• Data to examine:
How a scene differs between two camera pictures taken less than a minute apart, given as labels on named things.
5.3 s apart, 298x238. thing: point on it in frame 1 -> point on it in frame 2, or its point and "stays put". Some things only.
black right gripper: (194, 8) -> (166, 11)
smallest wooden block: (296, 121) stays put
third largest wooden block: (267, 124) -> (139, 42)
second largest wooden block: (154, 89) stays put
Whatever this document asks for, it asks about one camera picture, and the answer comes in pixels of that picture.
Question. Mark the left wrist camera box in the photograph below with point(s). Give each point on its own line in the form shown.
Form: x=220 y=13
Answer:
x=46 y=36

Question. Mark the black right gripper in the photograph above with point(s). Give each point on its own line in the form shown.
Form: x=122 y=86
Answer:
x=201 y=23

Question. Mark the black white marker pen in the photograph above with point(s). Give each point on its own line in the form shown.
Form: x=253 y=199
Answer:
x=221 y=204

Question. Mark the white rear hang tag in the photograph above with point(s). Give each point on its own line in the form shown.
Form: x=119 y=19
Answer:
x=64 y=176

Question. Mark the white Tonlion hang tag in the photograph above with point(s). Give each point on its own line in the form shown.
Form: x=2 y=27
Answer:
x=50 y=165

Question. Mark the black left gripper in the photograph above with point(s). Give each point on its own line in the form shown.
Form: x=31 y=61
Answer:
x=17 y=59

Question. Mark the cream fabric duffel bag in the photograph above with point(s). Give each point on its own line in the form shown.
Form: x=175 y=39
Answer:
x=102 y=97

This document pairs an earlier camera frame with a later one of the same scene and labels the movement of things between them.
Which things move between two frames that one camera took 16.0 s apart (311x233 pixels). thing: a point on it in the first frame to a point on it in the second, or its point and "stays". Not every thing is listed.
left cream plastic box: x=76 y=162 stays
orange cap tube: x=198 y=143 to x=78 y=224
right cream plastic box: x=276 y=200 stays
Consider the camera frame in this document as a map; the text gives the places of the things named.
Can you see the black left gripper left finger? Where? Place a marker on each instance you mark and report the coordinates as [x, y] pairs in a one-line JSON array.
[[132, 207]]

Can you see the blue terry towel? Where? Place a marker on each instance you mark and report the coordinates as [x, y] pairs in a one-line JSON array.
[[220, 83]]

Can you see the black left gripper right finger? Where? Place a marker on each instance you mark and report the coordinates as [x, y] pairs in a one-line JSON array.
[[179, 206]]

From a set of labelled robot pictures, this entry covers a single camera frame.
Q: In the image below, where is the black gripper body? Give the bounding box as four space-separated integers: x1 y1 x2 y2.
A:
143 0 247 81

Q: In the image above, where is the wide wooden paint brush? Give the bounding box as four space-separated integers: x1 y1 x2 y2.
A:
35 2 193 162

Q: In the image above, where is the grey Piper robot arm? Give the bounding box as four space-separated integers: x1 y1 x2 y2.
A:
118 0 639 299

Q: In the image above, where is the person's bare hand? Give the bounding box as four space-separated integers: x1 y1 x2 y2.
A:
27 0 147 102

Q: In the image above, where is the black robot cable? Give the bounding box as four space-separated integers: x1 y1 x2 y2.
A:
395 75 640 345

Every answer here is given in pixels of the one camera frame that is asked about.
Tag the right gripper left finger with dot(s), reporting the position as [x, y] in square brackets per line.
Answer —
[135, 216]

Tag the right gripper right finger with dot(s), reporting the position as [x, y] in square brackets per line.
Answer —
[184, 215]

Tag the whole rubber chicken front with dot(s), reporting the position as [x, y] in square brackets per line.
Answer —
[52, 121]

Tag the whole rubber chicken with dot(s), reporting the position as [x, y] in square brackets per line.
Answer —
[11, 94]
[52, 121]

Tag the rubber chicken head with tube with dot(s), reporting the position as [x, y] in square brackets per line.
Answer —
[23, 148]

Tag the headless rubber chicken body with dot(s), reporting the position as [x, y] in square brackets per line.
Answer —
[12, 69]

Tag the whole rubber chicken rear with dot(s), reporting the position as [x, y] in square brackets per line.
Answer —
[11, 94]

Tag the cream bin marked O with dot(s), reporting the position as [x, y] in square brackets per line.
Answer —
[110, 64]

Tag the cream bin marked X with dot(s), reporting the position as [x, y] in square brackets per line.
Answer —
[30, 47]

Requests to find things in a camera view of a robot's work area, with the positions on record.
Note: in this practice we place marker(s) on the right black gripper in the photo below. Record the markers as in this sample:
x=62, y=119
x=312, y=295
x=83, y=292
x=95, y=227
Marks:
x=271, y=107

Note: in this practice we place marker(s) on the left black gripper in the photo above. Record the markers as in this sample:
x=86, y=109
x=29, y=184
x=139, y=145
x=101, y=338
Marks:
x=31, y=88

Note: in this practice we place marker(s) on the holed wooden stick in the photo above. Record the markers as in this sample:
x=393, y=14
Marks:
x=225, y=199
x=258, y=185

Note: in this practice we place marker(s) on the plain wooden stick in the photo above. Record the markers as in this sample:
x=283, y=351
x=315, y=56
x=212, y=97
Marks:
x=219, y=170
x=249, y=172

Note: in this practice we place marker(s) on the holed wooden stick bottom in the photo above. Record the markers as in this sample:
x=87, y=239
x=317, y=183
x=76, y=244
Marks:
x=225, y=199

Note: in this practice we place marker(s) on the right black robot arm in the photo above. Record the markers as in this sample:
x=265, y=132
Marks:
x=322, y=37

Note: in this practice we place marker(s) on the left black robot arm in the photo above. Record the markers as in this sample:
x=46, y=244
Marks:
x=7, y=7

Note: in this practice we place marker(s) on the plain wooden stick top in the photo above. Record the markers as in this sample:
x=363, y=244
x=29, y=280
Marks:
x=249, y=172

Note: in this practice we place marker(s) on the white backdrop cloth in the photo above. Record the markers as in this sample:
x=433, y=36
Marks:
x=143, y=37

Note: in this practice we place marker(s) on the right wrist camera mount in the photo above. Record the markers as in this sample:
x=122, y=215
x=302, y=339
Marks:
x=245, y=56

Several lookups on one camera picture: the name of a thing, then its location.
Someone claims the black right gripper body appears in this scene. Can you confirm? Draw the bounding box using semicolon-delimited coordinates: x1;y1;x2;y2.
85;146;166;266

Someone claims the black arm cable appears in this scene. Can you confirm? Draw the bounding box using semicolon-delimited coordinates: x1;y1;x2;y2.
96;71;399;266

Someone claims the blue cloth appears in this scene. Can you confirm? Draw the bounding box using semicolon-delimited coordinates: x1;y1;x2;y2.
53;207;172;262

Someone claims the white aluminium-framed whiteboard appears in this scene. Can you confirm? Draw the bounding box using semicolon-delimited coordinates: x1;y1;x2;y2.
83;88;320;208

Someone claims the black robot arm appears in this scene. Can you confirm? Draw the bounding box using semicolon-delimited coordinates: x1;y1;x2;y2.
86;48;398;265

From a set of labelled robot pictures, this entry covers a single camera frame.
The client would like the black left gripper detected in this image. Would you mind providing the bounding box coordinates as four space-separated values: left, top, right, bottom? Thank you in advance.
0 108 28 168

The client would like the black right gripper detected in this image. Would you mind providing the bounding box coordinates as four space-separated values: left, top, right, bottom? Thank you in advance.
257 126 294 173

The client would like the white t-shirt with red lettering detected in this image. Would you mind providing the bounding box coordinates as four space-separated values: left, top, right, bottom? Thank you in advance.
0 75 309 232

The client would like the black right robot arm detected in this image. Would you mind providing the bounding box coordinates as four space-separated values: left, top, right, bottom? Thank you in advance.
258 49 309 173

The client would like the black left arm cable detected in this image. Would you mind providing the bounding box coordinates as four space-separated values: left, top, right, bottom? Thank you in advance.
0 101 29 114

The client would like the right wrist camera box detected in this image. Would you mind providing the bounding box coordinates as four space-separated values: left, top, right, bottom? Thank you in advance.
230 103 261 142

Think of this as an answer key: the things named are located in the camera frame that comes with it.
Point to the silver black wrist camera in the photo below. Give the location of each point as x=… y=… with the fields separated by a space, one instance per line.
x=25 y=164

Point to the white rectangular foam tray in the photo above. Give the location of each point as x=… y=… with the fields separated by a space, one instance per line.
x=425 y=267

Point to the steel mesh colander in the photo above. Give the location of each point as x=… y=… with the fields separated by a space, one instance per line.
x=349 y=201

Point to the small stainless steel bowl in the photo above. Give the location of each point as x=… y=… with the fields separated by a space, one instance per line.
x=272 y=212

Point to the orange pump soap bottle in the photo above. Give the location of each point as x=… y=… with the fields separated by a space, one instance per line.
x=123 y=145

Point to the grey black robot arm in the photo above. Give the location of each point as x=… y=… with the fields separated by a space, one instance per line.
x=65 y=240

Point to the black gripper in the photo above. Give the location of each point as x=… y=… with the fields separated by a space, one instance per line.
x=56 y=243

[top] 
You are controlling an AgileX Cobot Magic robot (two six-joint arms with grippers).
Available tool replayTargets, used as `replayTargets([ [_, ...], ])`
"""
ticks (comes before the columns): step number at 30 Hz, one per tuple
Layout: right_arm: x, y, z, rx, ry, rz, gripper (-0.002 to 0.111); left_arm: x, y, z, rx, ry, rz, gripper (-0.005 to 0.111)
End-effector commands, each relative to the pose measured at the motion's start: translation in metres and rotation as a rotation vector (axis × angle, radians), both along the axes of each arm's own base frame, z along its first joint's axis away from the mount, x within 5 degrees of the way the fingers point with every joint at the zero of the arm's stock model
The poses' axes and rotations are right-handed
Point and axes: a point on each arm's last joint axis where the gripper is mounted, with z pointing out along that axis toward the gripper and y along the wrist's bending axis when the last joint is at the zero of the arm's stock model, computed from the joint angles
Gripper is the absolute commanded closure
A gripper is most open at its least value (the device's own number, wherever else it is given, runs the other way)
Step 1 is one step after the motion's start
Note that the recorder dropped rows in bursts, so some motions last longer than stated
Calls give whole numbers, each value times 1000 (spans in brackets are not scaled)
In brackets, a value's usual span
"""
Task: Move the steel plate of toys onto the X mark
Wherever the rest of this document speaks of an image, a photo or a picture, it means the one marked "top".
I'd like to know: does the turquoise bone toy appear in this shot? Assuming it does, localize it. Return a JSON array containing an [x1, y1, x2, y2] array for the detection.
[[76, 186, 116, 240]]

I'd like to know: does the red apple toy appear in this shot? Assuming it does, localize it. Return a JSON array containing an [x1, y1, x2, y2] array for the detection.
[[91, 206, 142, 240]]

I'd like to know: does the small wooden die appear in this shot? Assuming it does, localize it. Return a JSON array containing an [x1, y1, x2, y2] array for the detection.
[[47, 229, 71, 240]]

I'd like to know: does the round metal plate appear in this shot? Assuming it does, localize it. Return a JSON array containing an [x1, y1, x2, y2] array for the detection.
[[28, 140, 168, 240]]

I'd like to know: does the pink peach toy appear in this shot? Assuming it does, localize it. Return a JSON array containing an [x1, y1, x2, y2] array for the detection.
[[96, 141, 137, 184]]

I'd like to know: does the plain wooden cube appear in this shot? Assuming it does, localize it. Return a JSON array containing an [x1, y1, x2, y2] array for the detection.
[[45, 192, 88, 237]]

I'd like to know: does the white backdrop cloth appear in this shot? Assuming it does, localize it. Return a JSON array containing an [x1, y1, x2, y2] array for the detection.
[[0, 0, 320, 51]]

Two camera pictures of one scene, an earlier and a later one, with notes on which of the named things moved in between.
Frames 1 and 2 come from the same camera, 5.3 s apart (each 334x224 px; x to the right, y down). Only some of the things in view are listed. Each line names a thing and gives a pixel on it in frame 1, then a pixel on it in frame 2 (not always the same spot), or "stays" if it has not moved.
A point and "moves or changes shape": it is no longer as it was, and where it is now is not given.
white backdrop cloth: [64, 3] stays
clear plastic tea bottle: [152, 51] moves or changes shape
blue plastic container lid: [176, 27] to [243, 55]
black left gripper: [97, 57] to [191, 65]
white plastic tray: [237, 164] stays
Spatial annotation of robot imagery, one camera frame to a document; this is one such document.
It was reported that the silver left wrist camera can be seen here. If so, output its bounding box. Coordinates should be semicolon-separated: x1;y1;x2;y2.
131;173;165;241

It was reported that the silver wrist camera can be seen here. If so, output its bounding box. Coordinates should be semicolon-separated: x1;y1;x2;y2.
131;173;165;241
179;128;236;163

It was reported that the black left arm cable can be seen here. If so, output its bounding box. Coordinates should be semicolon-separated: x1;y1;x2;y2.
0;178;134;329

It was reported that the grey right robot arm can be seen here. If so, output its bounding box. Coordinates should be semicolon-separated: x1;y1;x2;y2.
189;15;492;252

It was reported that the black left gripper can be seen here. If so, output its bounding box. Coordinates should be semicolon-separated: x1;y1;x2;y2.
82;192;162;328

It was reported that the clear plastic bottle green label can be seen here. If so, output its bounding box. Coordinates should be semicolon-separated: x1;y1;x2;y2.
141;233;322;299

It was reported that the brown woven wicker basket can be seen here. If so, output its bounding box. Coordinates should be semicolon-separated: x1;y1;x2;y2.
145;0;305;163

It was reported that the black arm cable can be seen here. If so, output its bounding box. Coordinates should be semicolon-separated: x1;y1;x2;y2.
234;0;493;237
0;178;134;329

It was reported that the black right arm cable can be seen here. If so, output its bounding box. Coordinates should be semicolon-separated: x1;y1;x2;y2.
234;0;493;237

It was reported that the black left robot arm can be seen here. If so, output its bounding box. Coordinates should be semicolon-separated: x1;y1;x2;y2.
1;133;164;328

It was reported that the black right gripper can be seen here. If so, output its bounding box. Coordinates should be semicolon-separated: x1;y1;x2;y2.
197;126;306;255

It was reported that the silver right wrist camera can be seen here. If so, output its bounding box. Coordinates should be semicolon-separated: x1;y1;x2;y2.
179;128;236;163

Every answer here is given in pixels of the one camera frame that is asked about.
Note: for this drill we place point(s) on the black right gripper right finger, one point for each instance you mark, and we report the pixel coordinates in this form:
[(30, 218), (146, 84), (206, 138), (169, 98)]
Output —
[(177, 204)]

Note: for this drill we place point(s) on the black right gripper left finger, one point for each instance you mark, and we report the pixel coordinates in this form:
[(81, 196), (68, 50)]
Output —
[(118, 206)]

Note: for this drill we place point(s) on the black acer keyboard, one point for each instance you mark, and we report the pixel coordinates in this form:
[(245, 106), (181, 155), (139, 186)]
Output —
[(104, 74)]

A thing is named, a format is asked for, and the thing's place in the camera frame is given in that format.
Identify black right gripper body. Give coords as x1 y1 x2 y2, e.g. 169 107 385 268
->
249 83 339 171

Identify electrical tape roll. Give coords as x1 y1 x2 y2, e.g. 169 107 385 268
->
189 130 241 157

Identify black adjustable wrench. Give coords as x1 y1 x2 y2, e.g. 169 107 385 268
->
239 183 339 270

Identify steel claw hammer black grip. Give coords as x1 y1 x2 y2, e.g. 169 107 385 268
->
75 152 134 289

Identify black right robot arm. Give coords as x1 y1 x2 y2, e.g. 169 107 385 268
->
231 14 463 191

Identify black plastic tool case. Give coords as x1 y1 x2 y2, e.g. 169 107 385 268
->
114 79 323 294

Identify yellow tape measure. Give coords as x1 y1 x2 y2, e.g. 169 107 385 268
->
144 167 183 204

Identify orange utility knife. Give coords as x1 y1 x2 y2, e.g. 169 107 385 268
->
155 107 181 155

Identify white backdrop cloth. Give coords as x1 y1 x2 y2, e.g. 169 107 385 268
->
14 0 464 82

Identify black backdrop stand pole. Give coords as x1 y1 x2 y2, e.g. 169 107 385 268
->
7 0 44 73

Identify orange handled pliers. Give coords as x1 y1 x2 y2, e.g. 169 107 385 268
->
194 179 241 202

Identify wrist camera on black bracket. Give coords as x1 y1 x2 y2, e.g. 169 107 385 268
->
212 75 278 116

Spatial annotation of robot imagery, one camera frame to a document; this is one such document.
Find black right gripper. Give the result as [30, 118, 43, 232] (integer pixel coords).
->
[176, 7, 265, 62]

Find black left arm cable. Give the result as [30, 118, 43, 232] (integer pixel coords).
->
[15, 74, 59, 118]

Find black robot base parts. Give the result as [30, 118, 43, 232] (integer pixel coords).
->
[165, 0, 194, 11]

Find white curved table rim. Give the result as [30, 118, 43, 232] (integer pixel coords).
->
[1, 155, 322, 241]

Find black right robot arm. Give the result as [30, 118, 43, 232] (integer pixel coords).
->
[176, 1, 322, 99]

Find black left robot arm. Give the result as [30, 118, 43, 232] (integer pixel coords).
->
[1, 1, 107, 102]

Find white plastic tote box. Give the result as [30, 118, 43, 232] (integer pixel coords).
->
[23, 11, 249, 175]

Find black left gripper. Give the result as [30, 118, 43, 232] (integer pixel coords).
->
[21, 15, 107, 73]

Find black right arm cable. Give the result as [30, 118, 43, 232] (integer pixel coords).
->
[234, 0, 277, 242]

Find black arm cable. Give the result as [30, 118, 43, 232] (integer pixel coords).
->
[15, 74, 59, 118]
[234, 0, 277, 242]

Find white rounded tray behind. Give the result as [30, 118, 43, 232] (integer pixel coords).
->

• Activity: Scan the lines above, and whenever one holds the string "moves", copy it.

• Your solution:
A point and "moves or changes shape": it is no longer as it was, and where it is now is not given.
clear plastic tea bottle: [152, 51] moves or changes shape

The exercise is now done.